| PROBLEM |
Go through the entries one line at a time, and gather every line that has the word "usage".

| SUPPLIED ENTRIES |
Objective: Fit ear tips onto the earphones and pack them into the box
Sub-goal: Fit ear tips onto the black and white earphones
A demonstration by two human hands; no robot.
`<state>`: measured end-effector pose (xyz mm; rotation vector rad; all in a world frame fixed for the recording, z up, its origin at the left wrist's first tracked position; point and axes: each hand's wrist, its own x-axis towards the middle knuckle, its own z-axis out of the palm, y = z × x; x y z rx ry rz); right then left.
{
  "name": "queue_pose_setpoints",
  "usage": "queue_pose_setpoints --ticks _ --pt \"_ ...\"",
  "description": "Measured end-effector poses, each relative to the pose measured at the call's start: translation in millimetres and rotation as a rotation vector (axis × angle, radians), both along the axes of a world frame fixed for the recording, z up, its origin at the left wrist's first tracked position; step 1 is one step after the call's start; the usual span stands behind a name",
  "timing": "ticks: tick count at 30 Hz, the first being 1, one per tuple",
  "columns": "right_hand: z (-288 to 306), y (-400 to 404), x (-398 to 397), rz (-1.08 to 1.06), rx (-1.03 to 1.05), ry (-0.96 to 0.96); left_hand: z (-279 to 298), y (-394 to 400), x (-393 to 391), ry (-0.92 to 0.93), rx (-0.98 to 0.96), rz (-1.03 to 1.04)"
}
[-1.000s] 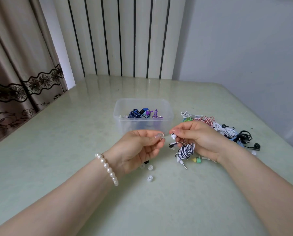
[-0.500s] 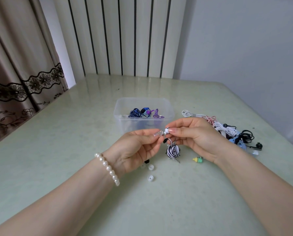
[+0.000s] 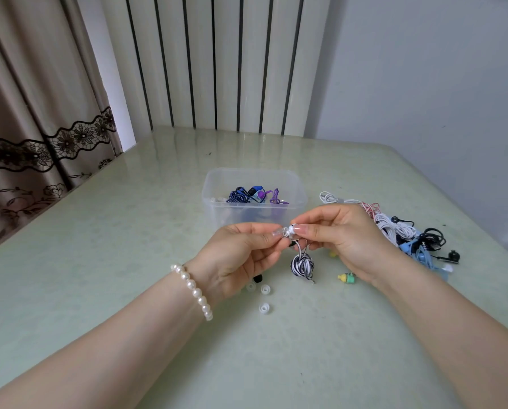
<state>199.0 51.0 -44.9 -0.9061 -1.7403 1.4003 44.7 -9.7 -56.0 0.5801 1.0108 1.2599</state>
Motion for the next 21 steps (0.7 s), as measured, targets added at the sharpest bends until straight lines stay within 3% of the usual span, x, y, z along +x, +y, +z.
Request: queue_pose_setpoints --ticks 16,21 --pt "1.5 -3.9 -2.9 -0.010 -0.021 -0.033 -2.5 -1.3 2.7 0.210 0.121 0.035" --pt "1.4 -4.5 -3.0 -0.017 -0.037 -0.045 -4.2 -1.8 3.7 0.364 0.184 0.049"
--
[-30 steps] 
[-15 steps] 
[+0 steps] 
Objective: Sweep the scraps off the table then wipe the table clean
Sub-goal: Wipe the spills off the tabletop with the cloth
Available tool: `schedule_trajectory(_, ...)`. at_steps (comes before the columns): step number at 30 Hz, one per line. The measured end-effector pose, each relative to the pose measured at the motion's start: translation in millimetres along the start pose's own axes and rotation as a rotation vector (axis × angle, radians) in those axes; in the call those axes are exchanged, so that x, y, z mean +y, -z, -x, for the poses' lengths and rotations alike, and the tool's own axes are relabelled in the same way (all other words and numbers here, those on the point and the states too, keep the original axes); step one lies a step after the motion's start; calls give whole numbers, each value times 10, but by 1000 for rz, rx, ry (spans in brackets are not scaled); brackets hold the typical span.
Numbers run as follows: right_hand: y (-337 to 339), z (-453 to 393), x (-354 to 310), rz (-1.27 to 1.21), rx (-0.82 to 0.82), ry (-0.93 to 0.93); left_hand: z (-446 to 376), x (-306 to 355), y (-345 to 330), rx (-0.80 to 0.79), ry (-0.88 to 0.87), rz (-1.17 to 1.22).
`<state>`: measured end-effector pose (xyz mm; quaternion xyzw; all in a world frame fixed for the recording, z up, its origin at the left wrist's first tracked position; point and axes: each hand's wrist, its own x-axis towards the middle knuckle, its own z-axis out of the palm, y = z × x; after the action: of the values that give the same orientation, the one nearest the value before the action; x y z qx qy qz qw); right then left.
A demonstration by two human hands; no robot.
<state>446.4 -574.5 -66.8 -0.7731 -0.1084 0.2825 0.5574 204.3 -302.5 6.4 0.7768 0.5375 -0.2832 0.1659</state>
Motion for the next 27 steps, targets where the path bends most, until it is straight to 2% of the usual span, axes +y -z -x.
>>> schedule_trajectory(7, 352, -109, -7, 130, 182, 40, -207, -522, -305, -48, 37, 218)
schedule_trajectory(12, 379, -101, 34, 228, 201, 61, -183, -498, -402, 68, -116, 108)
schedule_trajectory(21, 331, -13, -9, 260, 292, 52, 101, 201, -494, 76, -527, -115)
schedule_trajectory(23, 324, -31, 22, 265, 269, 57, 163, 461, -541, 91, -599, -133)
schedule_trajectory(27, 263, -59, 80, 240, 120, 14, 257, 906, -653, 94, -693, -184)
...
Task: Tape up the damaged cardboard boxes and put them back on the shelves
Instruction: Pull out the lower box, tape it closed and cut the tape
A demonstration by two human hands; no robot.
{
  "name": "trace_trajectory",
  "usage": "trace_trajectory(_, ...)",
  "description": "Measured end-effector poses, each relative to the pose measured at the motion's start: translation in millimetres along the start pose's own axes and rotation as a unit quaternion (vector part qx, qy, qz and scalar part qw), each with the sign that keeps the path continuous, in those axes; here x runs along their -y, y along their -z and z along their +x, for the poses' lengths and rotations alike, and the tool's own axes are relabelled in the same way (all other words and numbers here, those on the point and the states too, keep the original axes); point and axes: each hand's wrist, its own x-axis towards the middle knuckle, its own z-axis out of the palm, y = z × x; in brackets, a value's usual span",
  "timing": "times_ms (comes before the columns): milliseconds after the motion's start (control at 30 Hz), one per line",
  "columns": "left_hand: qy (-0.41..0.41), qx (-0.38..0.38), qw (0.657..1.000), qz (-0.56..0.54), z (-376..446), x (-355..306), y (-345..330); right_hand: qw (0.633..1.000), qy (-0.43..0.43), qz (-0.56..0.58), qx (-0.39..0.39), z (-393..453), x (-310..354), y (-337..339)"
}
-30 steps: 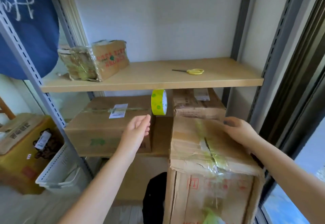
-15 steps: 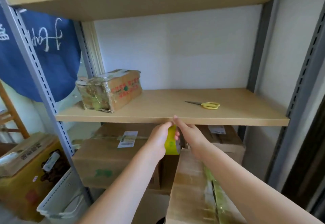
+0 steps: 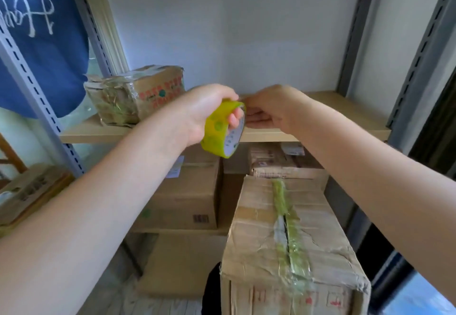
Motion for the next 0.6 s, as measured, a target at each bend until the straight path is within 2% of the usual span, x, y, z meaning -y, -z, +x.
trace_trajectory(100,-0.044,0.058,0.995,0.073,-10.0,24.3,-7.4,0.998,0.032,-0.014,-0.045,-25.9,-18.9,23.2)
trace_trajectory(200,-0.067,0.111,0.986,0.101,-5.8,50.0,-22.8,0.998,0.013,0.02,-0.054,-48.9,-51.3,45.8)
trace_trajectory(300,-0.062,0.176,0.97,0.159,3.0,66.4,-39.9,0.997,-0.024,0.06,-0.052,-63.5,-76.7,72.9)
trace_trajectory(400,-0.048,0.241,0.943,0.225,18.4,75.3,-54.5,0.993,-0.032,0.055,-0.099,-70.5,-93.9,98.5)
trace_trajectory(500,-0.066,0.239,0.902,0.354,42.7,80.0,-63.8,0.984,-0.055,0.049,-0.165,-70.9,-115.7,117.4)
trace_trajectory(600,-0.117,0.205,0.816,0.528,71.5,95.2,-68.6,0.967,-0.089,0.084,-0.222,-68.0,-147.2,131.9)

| ANSWER SECTION |
  "usage": "queue_pose_setpoints --ticks _ --pt \"_ ...\"",
  "usage": "trace_trajectory(_, ...)",

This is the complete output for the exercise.